Go Config

Go Config is a pluggable dynamic config library

Overview

Most config in applications are statically configured or include complex logic to load from multiple sources. Go-config makes this easy, pluggable and mergeable. You’ll never have to deal with config in the same way again.

Features

  • Dynamic Loading - Load configuration from multiple source as and when needed. Go Config manages watching config sourcesin the background and automatically merges and updates an in memory view.

  • Pluggable Sources - Choose from any number of sources to load and merge config. The backend source is abstracted away into a standard format consumed internally and decoded via encoders. Sources can be env vars, flags, file, etcd, k8s configmap, etc.

  • Mergeable Config - If you specify multiple sources of config, regardless of format, they will be merged and presented in a single view. This massively simplifies priority order loading and changes based on environment.

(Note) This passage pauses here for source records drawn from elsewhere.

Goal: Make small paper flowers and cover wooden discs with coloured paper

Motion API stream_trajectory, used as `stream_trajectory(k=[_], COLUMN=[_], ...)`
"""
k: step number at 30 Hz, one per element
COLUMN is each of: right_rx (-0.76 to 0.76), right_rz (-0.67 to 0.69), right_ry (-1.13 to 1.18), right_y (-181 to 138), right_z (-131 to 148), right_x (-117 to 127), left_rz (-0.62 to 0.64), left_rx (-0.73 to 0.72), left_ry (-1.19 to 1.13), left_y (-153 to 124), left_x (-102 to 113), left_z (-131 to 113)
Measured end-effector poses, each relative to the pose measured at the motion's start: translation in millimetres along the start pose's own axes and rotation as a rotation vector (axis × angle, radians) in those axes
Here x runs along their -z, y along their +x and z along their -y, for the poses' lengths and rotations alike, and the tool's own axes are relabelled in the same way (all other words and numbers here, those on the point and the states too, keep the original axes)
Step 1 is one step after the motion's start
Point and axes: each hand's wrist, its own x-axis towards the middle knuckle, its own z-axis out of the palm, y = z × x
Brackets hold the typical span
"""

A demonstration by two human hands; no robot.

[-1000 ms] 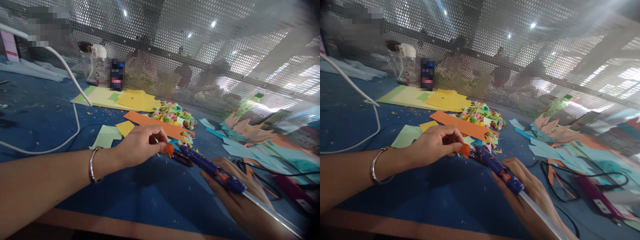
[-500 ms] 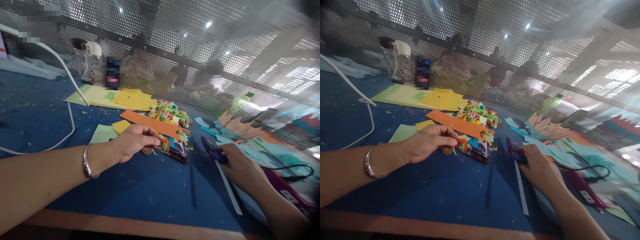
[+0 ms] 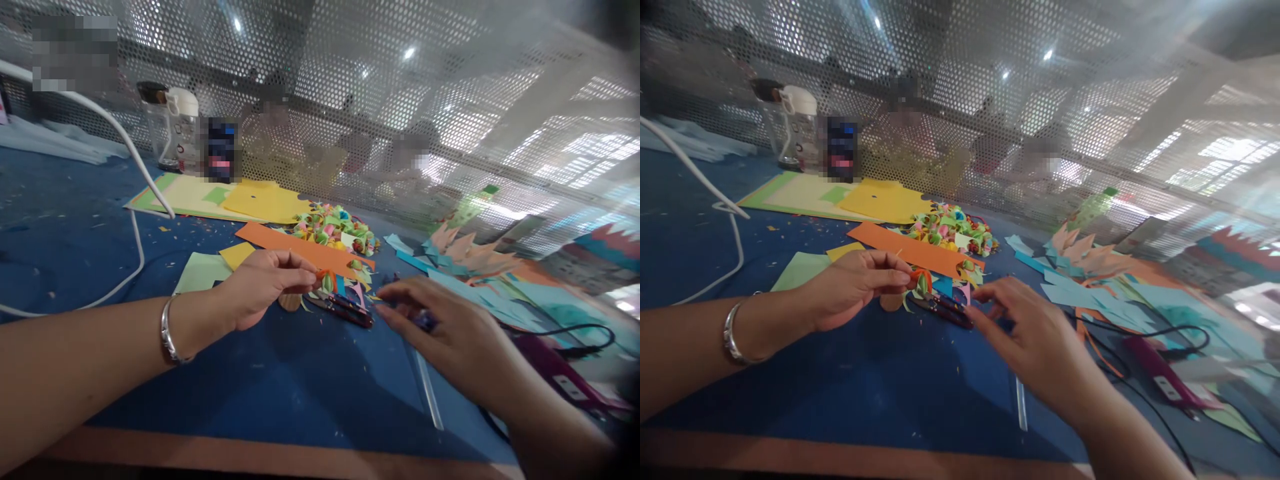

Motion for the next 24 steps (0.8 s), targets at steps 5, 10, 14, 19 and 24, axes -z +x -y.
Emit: stream_trajectory(k=[5,10,14,19,24], right_rx=[0.074,0.081,0.09,0.11,0.059], right_rz=[0.007,-0.042,-0.049,-0.017,0.062], right_ry=[0.149,0.236,0.283,0.32,0.441], right_y=[29,38,36,36,37], right_z=[36,39,40,36,32], right_x=[-20,-27,-33,-43,-46], left_rz=[0.029,0.108,0.165,0.21,0.188], left_rx=[-0.026,0.013,0.003,-0.01,-0.066], left_ry=[-0.045,0.014,0.067,0.283,0.454], left_y=[-6,-3,4,7,5], left_x=[-1,4,10,10,9], left_z=[-2,-1,3,7,9])
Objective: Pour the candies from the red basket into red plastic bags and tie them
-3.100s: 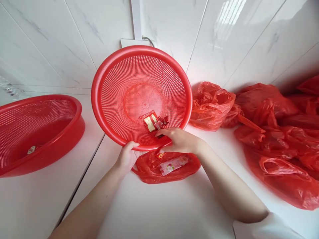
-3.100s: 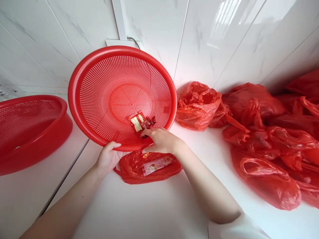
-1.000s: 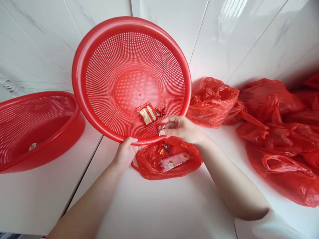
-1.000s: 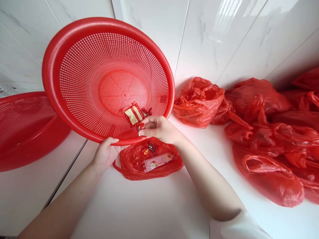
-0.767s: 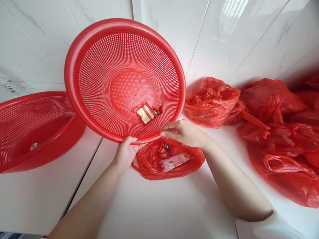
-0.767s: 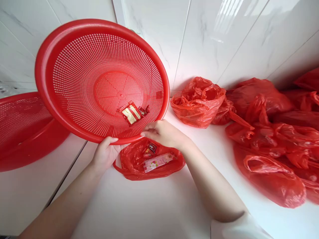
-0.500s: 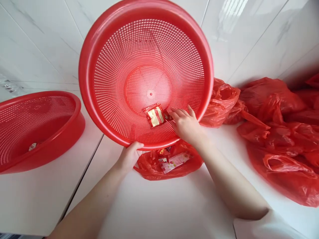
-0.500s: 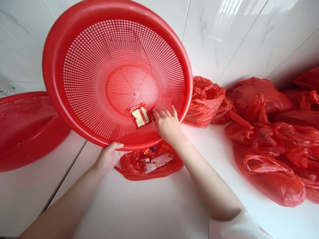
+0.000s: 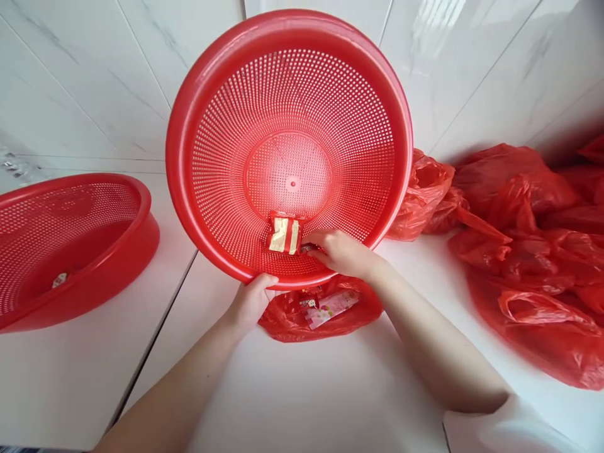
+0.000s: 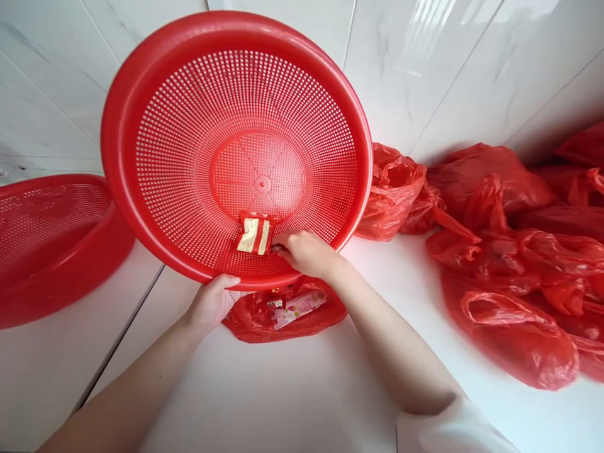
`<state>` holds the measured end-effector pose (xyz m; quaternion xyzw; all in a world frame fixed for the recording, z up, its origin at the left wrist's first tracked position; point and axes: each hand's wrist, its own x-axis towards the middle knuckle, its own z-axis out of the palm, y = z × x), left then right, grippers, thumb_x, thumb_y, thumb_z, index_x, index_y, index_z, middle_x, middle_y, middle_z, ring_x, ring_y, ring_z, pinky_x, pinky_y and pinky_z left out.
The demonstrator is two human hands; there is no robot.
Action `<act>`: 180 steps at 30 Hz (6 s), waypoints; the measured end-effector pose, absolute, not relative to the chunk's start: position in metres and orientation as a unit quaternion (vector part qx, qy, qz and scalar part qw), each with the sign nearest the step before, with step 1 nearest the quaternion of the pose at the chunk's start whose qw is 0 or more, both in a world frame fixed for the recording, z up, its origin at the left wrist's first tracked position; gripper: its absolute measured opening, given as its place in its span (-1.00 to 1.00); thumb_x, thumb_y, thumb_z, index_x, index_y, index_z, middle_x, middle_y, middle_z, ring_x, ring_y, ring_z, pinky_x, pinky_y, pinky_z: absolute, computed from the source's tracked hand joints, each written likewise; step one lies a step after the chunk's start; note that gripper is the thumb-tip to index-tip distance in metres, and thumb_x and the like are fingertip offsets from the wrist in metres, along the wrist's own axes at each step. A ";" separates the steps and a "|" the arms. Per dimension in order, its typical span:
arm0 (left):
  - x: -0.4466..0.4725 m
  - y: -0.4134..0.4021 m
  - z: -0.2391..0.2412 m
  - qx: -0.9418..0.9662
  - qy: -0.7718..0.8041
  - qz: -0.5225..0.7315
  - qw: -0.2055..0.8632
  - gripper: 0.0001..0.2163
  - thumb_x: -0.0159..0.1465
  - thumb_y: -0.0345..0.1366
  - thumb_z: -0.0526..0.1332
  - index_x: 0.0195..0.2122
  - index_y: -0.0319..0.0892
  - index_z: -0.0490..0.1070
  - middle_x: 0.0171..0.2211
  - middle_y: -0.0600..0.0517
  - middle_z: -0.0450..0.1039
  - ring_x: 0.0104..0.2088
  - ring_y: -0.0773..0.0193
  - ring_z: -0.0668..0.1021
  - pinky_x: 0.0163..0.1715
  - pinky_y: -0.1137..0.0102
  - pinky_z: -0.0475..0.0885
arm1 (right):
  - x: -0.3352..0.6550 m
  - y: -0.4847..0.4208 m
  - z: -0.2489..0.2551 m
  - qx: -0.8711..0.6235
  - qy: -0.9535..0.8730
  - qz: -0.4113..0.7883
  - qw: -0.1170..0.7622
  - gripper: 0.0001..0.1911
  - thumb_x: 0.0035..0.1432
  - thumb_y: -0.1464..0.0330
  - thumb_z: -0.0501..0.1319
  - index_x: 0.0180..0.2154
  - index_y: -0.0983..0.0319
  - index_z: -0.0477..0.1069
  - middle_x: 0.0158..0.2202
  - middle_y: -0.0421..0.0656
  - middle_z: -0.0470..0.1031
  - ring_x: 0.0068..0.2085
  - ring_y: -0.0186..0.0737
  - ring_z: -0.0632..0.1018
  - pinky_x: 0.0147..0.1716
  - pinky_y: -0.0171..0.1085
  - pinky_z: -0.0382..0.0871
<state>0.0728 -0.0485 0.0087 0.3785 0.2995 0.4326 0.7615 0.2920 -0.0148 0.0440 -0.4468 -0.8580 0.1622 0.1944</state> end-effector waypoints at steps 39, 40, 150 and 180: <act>0.070 -0.042 0.013 0.345 0.287 0.432 0.782 -0.51 0.15 -0.43 0.15 0.14 -0.21 0.41 0.00 -0.09 0.56 0.09 -0.08 0.53 0.14 -0.01 0.39 | 0.308 -0.021 0.063 -0.510 -0.806 0.200 0.224 -0.77 0.26 0.39 0.15 -0.17 0.19 0.59 -0.17 -0.10 0.64 -0.16 -0.11 0.61 -0.10 -0.16 0.45; 0.071 -0.043 0.013 0.348 0.282 0.420 0.789 -0.52 0.16 -0.43 0.15 0.15 -0.20 0.41 0.01 -0.09 0.56 0.10 -0.08 0.51 0.14 -0.01 0.39 | 0.305 -0.019 0.058 -0.512 -0.814 0.177 0.210 -0.75 0.25 0.42 0.14 -0.15 0.19 0.59 -0.14 -0.08 0.64 -0.12 -0.08 0.61 -0.06 -0.13 0.44; 0.065 -0.034 0.003 0.324 0.337 0.426 0.774 -0.71 0.13 -0.41 0.18 -0.14 -0.33 0.56 -0.10 -0.16 0.61 0.00 -0.09 0.58 0.10 0.05 0.44 | 0.270 -0.022 0.055 -0.406 -0.436 0.549 0.587 -0.71 -0.15 0.11 0.49 -0.47 0.17 0.57 -0.42 -0.17 0.62 -0.39 -0.25 0.56 -0.33 -0.23 0.48; 0.067 -0.036 0.005 0.340 0.336 0.422 0.770 -0.62 0.16 -0.42 0.15 0.01 -0.31 0.50 -0.01 -0.16 0.56 0.07 -0.07 0.53 0.11 0.04 0.42 | 0.266 -0.018 0.045 -0.358 -0.436 0.613 0.554 -0.57 -0.21 0.31 0.53 -0.24 0.24 0.51 -0.29 -0.17 0.63 -0.27 -0.28 0.60 -0.12 -0.23 0.48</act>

  • Observe Changes - Optionally watch the config for changes to specific values. Hot reload your app using Go Config’s watcher.You don’t have to handle ad-hoc hup reloading or whatever else, just keep reading the config and watch for changes if you need to be notified.

  • Safe Recovery - In case config loads badly or is completely wiped away for some unknown reason, you can specify fallback values when accessing any config values directly. This ensures you’ll always be reading some sane default in the event of a problem.

Getting Started

  • Source - A backend from which config is loaded
  • Encoder - Handles encoding/decoding source config
  • Reader - Merges multiple encoded sources as a single format
  • Config - Config manager which manages multiple sources
  • Usage - Example usage of go-config
  • FAQ - General questions and answers
  • TODO - TODO tasks/features

Sources

A Source is a backend from which config is loaded. Multiple sources can be used at the same time.

The following sources are supported:

  • cli - read from parsed CLI flags
  • consul - read from consul
  • env - read from environment variables
  • etcd - read from etcd v3
  • file - read from file
  • flag - read from flags
  • memory - read from memory

There are also community-supported plugins, which support the following sources:

  • configmap - read from k8s configmap
  • grpc - read from grpc server
  • runtimevar - read from Go Cloud Development Kit runtime variable
  • url - read from URL
  • vault - read from Vault server

TODO:

  • git url

ChangeSet

Sources return config as a ChangeSet. This is a single internal abstraction for multiple backends.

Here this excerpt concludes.